Malcolm trok met een nog steeds enigszins verdwaasd gezicht het jasje van de kok aan en zette zijn muts op, en haalde
zijn portefeuille voor den dag. De kok leek opgetogen met het resultaat en ging zo lang in hemdsmouwen verder met het trancheren van kalkoenen, Malcolm en de cateringdirecteur verdwenen door de achterdeur van de bar om samen door het renbaangebouw naar buiten te lopen, waar de bestelwagens van de firma geparkeerd stonden.
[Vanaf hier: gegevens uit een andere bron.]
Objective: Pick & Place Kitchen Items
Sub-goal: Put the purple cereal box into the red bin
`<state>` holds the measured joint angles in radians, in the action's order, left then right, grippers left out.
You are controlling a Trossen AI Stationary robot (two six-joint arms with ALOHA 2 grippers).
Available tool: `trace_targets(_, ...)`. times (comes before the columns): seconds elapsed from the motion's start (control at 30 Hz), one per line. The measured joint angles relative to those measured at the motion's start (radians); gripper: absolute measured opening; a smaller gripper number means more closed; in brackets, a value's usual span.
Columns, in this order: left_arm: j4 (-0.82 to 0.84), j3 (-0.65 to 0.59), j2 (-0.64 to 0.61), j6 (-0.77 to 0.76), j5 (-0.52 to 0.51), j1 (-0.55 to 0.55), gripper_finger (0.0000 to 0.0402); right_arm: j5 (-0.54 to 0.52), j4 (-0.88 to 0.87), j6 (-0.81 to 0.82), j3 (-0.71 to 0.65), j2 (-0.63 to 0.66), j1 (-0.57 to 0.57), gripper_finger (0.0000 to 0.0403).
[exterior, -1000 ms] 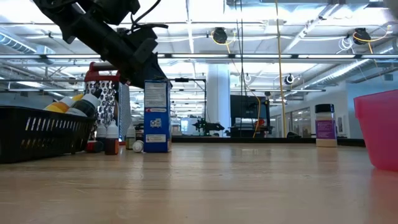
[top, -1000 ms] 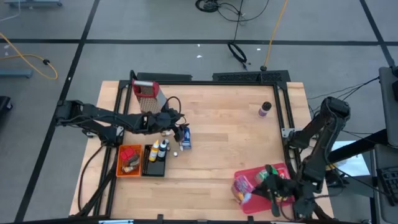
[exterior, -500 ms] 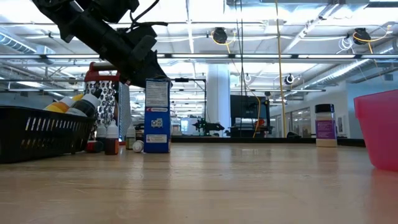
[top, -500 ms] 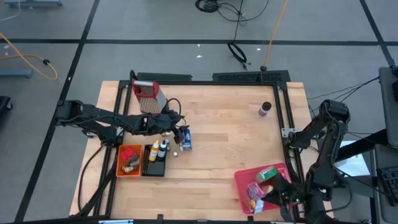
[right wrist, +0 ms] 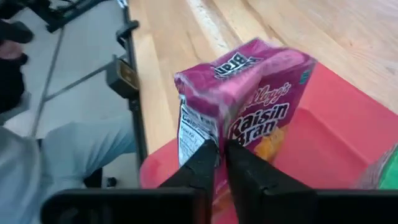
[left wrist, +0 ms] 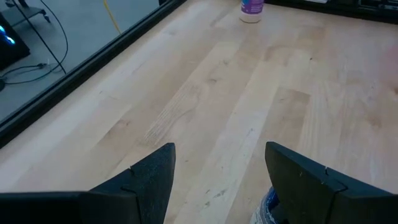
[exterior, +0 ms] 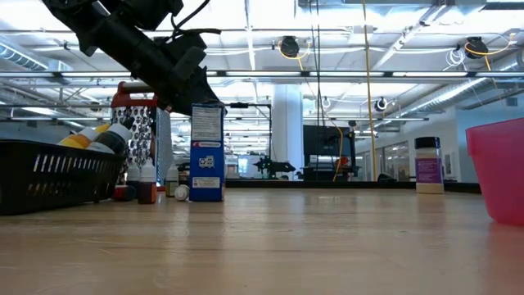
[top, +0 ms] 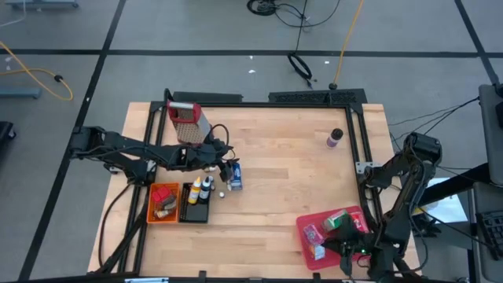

Ik wachtte geruime tijd bezorgd in de bar, maar uiteindelijk kwam de cateringdirecteur terug met de witte vermomming bij zich, die hij aan de eigenaar teruggaf.

'Je vader is zonder problemen vertrokken,' verzekerde hij me. 'Hij zag niemand die hij kende. Waar ging het allemaal om? Geen echte schaking, was het wel?'

'Hij wilde voorkomen dat hij door zijn liefhebbende kinderen vermoord werd.'

De caterer geloofde hier natuurlijk niets van en glimlachte alleen maar. Ik vroeg waar ik de champagne heen moest laten

sturen en hij haalde een visitekaartje te voorschijn en schreef zijn privé-adres op de achterkant.

'Je vader lunchte met de commissarissen, niet waar?' zei hij. 'Ik meende al dat ik hem boven zag.' Zijn stem verried dat aan mensen die met de commissarissen lunchten bewezen diensten dubbel gegarandeerd waren, als een cheque die met een credit-card ondersteund werd, en ik deed mijn best die betrouwbare indruk nog te versterken.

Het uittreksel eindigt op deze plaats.